→ **SOURCE DATA**:
—————

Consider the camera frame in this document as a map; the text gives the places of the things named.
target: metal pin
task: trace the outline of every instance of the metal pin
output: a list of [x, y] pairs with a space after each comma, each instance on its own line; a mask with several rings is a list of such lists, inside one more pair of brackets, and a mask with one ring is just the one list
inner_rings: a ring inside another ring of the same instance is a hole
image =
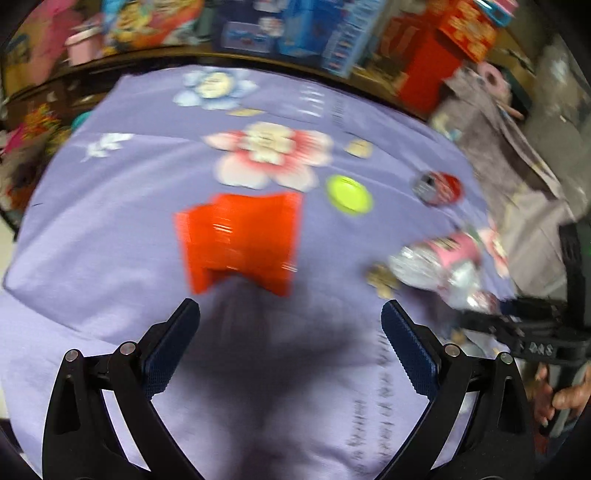
[[458, 356], [460, 355], [460, 348], [457, 345], [450, 343], [445, 346], [445, 353], [449, 356]]
[[121, 345], [119, 351], [124, 355], [130, 355], [135, 352], [135, 344], [133, 342], [127, 342]]
[[509, 355], [507, 352], [501, 353], [501, 361], [504, 364], [511, 365], [513, 363], [513, 357]]
[[76, 360], [78, 358], [78, 350], [68, 351], [68, 353], [66, 353], [66, 356], [64, 358], [66, 359], [66, 362], [73, 362], [74, 360]]

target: gray cloth
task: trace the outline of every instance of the gray cloth
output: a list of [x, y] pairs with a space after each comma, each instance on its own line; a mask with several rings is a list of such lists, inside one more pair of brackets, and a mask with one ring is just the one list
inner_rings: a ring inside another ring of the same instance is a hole
[[558, 226], [572, 215], [562, 187], [475, 72], [458, 69], [446, 84], [431, 126], [470, 161], [519, 290], [548, 295], [565, 279]]

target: white leaf print
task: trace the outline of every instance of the white leaf print
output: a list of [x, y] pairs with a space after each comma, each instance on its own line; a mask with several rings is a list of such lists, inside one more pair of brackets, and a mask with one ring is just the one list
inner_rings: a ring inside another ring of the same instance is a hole
[[130, 138], [133, 138], [133, 136], [133, 134], [104, 134], [98, 142], [93, 142], [88, 145], [86, 149], [86, 157], [82, 161], [86, 161], [90, 157], [108, 157], [109, 150], [119, 150], [120, 148], [123, 148], [118, 142], [129, 140]]
[[107, 156], [107, 154], [100, 149], [100, 145], [97, 142], [91, 143], [90, 145], [88, 145], [88, 149], [86, 151], [86, 154], [89, 157], [106, 157]]

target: red box
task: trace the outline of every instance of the red box
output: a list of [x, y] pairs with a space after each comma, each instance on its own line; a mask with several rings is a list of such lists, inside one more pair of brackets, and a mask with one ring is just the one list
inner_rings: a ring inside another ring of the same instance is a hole
[[484, 60], [495, 40], [495, 27], [473, 0], [431, 0], [423, 15], [393, 18], [378, 53], [402, 61], [394, 82], [398, 97], [429, 115], [439, 103], [443, 80], [465, 60]]

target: pink flower print
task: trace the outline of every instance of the pink flower print
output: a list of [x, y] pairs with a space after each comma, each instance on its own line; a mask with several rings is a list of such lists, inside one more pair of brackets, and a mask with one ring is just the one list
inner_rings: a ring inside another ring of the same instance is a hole
[[263, 189], [273, 179], [284, 187], [309, 192], [318, 185], [312, 167], [332, 161], [333, 142], [328, 135], [267, 122], [249, 125], [244, 131], [209, 135], [204, 141], [229, 152], [216, 166], [216, 178], [225, 185]]

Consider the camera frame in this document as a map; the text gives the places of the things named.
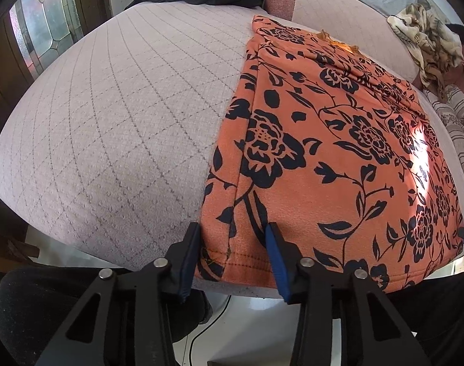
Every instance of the orange garment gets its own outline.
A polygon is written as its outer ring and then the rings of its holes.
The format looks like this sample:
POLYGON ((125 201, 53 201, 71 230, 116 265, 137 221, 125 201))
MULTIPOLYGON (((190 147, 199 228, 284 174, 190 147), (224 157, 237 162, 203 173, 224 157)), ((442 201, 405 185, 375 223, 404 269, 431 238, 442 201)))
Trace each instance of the orange garment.
POLYGON ((410 84, 362 55, 256 16, 219 132, 197 273, 274 287, 264 228, 387 291, 462 249, 455 185, 410 84))

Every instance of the person's leg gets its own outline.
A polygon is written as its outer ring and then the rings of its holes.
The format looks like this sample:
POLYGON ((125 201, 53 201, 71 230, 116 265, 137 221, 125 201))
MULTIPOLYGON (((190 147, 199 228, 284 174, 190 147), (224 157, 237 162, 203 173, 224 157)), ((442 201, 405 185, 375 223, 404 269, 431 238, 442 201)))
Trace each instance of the person's leg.
MULTIPOLYGON (((25 267, 0 283, 0 340, 21 366, 32 366, 100 268, 25 267)), ((121 274, 124 269, 116 270, 121 274)), ((206 317, 208 301, 192 290, 184 304, 169 307, 173 342, 206 317)))
POLYGON ((446 364, 464 340, 464 272, 424 280, 387 296, 417 333, 433 365, 446 364))

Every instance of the metal rivet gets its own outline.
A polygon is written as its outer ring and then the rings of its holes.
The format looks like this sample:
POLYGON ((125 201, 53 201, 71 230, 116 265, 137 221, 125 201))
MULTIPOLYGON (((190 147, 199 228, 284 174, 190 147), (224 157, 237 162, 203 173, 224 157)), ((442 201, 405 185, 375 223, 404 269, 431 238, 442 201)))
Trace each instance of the metal rivet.
POLYGON ((100 279, 109 279, 111 278, 113 275, 113 271, 110 270, 109 268, 104 268, 103 270, 100 270, 100 272, 98 273, 98 276, 100 277, 100 279))
POLYGON ((361 269, 355 270, 354 275, 356 278, 359 278, 359 279, 366 279, 368 277, 368 273, 361 269))
POLYGON ((315 260, 310 257, 304 257, 300 260, 300 264, 304 267, 313 267, 315 260))
POLYGON ((164 257, 160 257, 159 259, 154 260, 154 267, 157 268, 162 268, 166 267, 168 265, 168 259, 165 259, 164 257))

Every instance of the white floor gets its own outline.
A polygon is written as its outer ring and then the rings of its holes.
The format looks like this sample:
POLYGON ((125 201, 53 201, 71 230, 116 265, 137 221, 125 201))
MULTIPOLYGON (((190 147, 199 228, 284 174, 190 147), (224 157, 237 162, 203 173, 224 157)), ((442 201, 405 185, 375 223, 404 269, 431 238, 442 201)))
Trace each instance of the white floor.
MULTIPOLYGON (((42 234, 33 227, 27 243, 40 249, 35 261, 58 266, 113 267, 106 261, 42 234)), ((430 278, 464 271, 464 257, 435 271, 430 278)), ((224 309, 228 296, 207 293, 214 313, 206 325, 200 325, 188 337, 174 344, 174 353, 182 366, 206 366, 217 361, 221 366, 289 365, 298 321, 299 306, 282 300, 232 296, 224 314, 194 342, 224 309)), ((340 324, 333 323, 332 366, 340 365, 340 324)))

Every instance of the black cable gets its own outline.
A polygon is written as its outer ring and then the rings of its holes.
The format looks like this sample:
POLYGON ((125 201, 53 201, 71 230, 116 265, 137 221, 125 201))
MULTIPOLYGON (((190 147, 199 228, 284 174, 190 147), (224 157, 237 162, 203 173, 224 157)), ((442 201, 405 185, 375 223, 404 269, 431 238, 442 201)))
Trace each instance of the black cable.
POLYGON ((224 307, 224 309, 222 310, 222 312, 220 313, 220 315, 217 316, 217 317, 214 319, 214 321, 213 321, 210 325, 208 325, 205 329, 203 329, 200 333, 198 333, 198 334, 193 338, 193 340, 191 340, 191 344, 190 344, 190 353, 189 353, 189 355, 188 355, 188 362, 189 362, 190 366, 193 366, 193 365, 191 364, 191 350, 193 349, 193 343, 195 342, 195 340, 196 340, 198 337, 200 337, 200 336, 201 336, 203 333, 205 333, 209 328, 211 328, 212 325, 213 325, 215 322, 217 322, 218 319, 224 314, 225 310, 226 310, 227 307, 229 306, 229 303, 230 303, 230 299, 231 299, 231 298, 232 298, 232 296, 229 296, 229 298, 227 299, 227 302, 226 302, 226 304, 225 304, 225 307, 224 307))

—————

→ **TASK ITEM**: All lines above from the one holding "task: trace the outline of every instance of the white" to the one holding "task: trace the outline of every instance of the red", inclusive, are to be copied exactly; no other line is wanted.

→ **RESULT OF THIS EXERCISE**:
task: trace the outline of every instance of the white leaf print
output: a list of [x, y] pairs with a space after each comma, each instance on its own line; a mask with several rings is a list of such lists, inside one more pair of brackets, and a mask with one ring is just the one list
inner_rings: a ring inside another ring of the same instance is a hole
[[130, 138], [133, 138], [133, 136], [133, 134], [104, 134], [98, 142], [93, 142], [88, 145], [86, 149], [86, 157], [82, 161], [86, 161], [90, 157], [108, 157], [109, 150], [119, 150], [120, 148], [123, 148], [118, 142], [129, 140]]
[[107, 156], [107, 154], [100, 149], [100, 145], [97, 142], [91, 143], [90, 145], [88, 145], [88, 149], [86, 151], [86, 154], [89, 157], [106, 157]]

target: red box
task: trace the outline of every instance of the red box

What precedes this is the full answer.